8. Procédure accélérée : injonction de payer
Si votre créance est certaine, liquide et exigible, l'injonction de payer (art. 1405 CPC) permet d'obtenir un titre exécutoire en 3 à 6 semaines sans audience. Le modèle de lettre mise en demeure de payer est un prérequis obligatoire : le juge vérifie que vous avez tenté un recouvrement amiable.
Depuis 2026, la requête en injonction de payer peut être déposée en ligne via le portail national. L'indemnité forfaitaire de 40 € est automatiquement incluse.
📜 Textes applicables (version 2026)
- Article 1344 du Code civil – Mise en demeure par lettre recommandée.
- Article L. 441-10 du Code de commerce – Intérêts de retard et indemnité forfaitaire.
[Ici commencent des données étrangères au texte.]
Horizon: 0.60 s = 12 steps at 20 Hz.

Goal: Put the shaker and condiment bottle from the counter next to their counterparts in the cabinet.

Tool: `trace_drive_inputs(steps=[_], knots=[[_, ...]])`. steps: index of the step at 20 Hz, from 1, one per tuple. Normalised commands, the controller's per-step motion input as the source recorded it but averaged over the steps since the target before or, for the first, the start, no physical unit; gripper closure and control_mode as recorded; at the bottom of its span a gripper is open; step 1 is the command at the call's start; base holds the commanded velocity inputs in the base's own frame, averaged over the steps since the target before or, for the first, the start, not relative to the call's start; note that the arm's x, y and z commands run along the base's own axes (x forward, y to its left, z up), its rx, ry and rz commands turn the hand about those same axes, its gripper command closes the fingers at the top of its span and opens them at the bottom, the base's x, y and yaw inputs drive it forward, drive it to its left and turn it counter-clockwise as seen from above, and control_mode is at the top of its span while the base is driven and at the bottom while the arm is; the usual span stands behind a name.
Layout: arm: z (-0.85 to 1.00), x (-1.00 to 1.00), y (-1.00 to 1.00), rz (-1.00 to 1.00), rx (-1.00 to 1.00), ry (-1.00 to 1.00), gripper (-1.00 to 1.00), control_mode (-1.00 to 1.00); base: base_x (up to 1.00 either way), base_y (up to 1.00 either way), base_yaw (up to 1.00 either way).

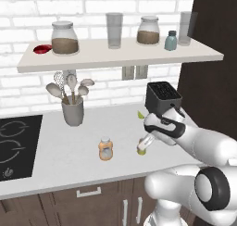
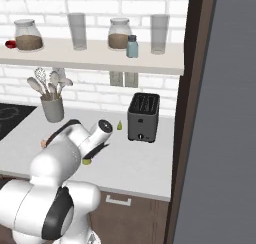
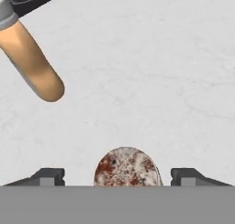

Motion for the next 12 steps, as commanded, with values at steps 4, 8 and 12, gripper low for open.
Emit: trace_drive_inputs(steps=[4, 8, 12], knots=[[-0.14, 0.08, 0.03, 0.02, 0.02, 0.03, 1.0, -1.0, 0.0, 0.0, 0.0], [-0.01, 0.1, 0.0, 0.0, 0.0, 0.02, 1.0, -1.0, 0.0, 0.0, 0.0], [0.62, 0.02, 0.0, -0.03, 0.0, 0.0, 1.0, -1.0, 0.0, 0.0, 0.0]])
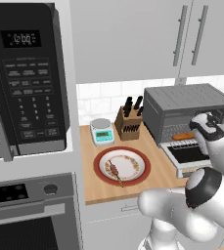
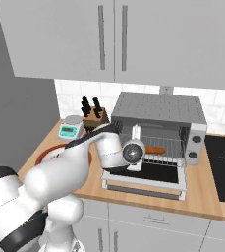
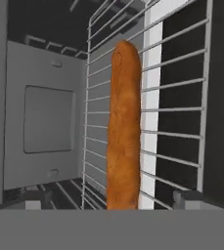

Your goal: Pick up the kebab skewer and baguette bread, and place them inside the toaster oven. Close the toaster oven door and start by setting the timer.

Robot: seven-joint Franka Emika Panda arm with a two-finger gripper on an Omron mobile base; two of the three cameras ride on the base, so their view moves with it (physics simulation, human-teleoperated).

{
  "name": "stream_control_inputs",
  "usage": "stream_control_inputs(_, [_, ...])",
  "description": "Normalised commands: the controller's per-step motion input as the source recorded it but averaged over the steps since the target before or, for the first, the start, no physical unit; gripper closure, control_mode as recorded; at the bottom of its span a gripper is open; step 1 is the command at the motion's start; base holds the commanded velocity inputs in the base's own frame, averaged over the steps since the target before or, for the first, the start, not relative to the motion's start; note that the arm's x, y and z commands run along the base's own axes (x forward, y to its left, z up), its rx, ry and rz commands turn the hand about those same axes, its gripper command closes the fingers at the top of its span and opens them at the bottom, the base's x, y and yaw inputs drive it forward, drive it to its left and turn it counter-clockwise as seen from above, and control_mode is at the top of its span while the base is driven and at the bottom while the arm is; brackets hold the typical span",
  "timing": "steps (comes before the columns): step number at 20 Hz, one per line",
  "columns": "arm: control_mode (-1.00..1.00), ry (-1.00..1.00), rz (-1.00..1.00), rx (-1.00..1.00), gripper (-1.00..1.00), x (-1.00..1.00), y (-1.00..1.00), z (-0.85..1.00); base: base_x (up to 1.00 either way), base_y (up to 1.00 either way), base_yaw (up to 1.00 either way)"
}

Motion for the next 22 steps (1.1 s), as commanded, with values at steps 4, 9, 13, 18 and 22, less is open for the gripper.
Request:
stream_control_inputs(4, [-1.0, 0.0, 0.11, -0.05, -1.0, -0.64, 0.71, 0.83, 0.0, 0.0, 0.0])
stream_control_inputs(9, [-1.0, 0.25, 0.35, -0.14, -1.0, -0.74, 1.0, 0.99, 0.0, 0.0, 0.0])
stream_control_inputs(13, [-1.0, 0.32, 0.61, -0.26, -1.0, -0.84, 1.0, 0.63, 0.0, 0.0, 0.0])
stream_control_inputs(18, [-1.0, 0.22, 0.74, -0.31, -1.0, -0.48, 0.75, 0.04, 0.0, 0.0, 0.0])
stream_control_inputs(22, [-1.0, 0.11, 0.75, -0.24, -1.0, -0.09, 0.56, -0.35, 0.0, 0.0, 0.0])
- Articles 1405 à 1425 du Code de procédure civile – Injonction de payer.
- Loi n°2025-678 du 17 juin 2025 – Réforme de la prescription (3 ans).
- Arrêté du 15 décembre 2025 – Taux d'intérêt légal 2026.
⚡ Points essentiels à retenir
- ✅ Une mise en demeure écrite (LRAR) est obligatoire avant toute action judiciaire.
- ✅ Le modèle de lettre mise en demeure de payer doit mentionner le montant exact, le délai et les intérêts.
- ✅ La prescription est interrompue pendant 6 mois à compter de la réception.
- ✅ En cas de non-paiement, l'injonction de payer est la voie la plus rapide (30 jours).
- ✅ Depuis 2026, le taux d'intérêt légal est révisé semestriellement.